**Task statement:** Please find the number of lines in the material below where the string "asks" occurs, and give only that number.

**Input:**

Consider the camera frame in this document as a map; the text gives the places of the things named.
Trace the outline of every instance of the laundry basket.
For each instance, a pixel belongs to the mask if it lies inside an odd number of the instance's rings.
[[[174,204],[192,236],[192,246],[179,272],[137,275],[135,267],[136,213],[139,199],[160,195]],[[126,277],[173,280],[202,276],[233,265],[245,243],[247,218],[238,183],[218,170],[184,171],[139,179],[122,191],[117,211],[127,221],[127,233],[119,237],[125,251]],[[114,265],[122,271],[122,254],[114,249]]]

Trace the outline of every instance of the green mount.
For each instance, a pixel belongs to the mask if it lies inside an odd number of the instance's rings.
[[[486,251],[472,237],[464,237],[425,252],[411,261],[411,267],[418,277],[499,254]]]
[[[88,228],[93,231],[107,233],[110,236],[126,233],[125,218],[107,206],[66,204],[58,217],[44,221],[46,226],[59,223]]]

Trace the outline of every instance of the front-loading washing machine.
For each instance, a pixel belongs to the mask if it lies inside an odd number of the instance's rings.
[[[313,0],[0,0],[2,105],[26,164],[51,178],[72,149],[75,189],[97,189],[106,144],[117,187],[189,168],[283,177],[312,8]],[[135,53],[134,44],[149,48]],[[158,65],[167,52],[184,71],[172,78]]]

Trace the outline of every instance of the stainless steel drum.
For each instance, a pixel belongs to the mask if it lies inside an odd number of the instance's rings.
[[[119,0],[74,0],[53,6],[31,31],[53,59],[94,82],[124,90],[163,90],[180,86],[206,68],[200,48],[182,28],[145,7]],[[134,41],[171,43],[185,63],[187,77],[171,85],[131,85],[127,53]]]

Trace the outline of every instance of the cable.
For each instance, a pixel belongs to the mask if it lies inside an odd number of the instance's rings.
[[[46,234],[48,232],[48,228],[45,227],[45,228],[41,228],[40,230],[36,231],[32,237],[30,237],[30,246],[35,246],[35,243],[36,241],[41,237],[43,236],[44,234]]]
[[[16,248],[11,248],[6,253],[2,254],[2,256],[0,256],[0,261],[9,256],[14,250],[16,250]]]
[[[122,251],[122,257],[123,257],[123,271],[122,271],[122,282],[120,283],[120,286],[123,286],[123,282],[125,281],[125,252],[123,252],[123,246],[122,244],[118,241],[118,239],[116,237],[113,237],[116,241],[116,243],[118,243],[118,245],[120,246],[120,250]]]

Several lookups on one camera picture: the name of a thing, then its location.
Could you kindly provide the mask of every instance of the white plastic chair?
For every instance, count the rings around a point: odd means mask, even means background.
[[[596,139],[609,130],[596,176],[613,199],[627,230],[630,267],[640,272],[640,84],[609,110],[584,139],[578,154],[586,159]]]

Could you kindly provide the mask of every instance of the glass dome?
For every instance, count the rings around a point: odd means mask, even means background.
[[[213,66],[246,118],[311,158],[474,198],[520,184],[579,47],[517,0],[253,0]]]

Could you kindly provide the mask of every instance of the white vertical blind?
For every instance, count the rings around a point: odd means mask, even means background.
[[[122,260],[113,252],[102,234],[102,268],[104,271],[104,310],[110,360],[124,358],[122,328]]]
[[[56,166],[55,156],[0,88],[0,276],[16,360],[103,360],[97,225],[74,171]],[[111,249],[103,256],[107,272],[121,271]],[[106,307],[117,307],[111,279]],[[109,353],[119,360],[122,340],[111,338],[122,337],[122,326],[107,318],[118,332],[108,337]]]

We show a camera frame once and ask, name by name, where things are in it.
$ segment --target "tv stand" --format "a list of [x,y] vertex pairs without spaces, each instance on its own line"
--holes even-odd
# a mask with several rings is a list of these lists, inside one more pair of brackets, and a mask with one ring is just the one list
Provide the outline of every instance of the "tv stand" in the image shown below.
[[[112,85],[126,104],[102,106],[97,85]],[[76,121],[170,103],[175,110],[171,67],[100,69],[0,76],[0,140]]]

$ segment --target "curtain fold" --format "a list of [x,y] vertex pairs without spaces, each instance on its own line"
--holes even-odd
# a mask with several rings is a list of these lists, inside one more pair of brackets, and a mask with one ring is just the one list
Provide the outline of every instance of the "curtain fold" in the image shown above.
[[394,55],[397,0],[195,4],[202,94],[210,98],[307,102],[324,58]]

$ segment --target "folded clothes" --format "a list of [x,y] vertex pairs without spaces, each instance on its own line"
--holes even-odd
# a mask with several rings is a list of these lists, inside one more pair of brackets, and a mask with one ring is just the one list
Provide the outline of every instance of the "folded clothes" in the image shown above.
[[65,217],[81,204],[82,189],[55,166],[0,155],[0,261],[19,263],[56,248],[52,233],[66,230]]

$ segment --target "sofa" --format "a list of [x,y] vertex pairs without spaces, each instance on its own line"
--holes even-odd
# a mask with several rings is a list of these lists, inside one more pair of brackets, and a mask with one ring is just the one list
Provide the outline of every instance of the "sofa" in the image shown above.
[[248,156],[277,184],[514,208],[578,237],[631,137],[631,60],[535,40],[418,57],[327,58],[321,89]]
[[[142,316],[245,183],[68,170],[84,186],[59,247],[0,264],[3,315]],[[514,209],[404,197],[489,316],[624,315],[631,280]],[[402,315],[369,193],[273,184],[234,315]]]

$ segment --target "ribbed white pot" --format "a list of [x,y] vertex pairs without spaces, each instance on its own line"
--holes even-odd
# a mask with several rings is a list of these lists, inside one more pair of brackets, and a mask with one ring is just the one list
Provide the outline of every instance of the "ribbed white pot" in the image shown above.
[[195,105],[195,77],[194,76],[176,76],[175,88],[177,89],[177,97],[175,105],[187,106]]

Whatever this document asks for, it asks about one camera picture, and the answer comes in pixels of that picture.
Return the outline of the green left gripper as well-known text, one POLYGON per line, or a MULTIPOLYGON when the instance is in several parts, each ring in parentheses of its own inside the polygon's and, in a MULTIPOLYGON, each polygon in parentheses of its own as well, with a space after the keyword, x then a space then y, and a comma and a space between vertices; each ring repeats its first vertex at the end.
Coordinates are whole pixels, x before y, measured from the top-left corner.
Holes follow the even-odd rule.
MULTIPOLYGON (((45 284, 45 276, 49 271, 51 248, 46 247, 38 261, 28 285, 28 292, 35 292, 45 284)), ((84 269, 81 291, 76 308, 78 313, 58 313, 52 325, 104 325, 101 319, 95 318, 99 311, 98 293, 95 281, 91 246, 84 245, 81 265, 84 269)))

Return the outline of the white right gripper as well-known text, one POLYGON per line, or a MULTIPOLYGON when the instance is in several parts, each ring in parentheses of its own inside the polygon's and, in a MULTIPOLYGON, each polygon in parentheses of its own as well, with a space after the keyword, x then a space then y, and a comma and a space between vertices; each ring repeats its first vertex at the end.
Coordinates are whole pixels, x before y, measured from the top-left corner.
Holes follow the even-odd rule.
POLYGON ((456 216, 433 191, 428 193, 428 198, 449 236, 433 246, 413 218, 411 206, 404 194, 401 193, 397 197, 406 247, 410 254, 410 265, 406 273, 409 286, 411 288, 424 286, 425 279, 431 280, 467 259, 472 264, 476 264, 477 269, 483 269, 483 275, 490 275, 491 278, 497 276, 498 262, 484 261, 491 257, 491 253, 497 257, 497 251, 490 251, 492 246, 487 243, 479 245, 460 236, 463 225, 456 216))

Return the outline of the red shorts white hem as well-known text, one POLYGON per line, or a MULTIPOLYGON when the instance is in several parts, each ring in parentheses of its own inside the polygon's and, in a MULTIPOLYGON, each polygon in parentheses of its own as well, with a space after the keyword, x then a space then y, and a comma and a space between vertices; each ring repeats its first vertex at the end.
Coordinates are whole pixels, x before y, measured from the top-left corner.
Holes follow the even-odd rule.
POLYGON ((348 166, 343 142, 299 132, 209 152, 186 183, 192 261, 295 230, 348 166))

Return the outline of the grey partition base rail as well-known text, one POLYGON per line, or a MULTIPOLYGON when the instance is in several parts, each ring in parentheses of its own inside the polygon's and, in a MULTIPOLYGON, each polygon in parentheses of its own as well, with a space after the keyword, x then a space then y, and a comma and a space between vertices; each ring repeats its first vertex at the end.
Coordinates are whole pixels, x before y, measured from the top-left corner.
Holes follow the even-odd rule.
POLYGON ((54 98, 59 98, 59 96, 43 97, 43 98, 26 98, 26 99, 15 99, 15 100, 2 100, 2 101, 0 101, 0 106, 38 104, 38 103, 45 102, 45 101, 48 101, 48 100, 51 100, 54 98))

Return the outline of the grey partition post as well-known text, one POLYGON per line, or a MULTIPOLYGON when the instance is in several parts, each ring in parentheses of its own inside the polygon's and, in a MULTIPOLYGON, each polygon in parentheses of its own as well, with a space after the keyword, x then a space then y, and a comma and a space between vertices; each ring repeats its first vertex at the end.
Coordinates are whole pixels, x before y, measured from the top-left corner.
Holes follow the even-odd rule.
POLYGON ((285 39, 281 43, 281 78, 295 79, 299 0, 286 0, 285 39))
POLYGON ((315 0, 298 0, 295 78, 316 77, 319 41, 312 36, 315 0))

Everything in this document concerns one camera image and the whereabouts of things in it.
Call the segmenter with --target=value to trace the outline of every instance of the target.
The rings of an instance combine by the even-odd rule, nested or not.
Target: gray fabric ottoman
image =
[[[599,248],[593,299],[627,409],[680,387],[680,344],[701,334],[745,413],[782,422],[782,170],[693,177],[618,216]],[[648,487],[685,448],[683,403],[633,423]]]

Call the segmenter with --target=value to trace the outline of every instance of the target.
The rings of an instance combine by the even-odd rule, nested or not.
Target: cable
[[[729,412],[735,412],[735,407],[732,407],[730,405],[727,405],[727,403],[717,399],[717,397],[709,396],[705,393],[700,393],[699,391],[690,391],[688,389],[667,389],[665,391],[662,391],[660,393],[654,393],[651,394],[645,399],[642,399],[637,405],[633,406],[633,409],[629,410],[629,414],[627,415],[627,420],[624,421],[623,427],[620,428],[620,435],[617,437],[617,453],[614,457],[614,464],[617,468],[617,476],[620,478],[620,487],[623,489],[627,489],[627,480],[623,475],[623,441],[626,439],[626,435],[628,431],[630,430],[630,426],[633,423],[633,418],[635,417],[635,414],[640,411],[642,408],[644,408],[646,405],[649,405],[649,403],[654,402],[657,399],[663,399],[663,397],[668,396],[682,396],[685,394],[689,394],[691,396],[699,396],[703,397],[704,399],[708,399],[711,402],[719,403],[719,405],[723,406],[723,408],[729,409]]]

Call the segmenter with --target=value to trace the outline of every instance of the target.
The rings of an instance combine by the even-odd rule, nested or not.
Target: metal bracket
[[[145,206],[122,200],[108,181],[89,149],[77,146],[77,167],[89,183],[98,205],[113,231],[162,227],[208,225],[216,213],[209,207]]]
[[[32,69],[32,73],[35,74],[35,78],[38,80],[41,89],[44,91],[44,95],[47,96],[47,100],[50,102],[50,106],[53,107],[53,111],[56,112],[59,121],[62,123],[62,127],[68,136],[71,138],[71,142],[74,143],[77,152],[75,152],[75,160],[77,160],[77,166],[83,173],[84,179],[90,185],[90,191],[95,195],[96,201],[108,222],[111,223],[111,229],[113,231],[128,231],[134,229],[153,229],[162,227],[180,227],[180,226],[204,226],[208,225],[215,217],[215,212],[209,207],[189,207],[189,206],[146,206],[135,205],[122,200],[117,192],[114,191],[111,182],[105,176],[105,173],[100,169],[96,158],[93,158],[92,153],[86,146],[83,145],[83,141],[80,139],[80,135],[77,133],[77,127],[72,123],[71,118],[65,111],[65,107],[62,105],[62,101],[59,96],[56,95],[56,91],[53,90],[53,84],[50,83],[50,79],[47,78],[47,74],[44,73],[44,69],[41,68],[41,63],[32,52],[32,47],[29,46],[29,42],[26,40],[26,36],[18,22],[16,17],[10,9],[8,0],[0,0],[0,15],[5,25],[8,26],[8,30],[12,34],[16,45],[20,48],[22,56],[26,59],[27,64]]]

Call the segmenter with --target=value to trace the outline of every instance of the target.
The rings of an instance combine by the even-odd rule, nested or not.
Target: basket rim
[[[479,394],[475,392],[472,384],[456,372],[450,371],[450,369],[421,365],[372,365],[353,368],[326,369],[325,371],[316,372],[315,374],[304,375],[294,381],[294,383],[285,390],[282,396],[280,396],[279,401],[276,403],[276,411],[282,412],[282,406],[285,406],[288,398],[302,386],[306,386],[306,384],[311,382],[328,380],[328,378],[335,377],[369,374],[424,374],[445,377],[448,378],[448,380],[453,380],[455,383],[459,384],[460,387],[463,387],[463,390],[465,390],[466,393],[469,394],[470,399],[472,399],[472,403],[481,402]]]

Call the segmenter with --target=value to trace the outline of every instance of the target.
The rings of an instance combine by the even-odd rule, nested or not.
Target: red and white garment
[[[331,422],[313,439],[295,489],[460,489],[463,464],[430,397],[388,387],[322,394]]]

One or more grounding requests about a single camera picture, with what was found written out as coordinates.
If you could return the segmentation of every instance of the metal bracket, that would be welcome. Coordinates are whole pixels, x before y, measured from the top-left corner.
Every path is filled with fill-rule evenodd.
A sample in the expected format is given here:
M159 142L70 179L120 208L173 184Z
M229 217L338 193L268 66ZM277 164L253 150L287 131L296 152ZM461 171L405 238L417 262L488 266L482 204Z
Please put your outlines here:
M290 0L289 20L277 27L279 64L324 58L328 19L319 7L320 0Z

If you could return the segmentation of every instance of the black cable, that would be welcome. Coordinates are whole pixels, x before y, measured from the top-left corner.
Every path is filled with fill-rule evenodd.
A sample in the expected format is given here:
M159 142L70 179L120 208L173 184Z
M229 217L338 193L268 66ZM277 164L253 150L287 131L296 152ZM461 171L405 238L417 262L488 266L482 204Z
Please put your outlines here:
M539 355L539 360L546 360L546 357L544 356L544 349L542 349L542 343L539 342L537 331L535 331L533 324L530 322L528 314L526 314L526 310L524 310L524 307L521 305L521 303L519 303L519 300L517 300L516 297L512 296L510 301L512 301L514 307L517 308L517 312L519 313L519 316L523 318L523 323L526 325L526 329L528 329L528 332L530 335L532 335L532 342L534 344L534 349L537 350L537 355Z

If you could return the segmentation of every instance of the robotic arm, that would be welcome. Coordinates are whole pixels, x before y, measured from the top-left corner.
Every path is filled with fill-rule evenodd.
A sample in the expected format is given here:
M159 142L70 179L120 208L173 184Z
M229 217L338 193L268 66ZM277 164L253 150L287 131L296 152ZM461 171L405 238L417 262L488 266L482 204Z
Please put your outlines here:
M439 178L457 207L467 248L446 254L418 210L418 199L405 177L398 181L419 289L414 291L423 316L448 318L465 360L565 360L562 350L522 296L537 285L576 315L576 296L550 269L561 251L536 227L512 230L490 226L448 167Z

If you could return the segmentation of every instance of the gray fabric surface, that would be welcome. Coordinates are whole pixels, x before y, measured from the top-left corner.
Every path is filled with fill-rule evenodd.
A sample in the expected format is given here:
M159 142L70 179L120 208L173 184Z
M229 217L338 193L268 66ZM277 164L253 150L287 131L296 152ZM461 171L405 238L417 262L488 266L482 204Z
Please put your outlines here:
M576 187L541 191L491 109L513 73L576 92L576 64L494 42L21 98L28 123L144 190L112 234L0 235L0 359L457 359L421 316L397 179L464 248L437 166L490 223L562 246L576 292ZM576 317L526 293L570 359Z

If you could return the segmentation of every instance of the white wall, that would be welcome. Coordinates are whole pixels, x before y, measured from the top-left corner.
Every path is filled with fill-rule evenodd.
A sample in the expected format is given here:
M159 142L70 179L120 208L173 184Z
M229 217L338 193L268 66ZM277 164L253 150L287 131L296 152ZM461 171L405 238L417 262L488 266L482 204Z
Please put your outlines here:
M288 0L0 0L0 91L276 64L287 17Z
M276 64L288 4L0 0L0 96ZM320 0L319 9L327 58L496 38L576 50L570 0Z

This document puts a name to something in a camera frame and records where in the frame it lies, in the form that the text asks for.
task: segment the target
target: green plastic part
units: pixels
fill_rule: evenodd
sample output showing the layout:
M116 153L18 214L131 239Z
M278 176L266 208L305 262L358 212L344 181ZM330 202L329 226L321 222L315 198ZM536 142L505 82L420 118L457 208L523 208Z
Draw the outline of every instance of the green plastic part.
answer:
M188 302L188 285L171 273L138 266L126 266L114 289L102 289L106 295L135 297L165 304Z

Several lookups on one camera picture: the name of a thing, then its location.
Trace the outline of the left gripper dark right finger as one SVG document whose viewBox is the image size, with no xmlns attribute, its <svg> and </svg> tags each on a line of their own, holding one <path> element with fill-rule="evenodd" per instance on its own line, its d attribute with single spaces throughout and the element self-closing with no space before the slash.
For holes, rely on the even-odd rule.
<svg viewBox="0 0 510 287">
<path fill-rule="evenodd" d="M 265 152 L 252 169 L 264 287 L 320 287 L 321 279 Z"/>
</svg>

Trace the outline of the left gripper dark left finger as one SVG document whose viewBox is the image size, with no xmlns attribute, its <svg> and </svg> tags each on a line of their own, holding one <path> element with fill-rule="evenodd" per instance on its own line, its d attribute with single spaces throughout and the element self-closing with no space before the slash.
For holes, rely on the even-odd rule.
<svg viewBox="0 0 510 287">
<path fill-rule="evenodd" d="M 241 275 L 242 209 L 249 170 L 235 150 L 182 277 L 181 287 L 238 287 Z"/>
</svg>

**Your response:** 2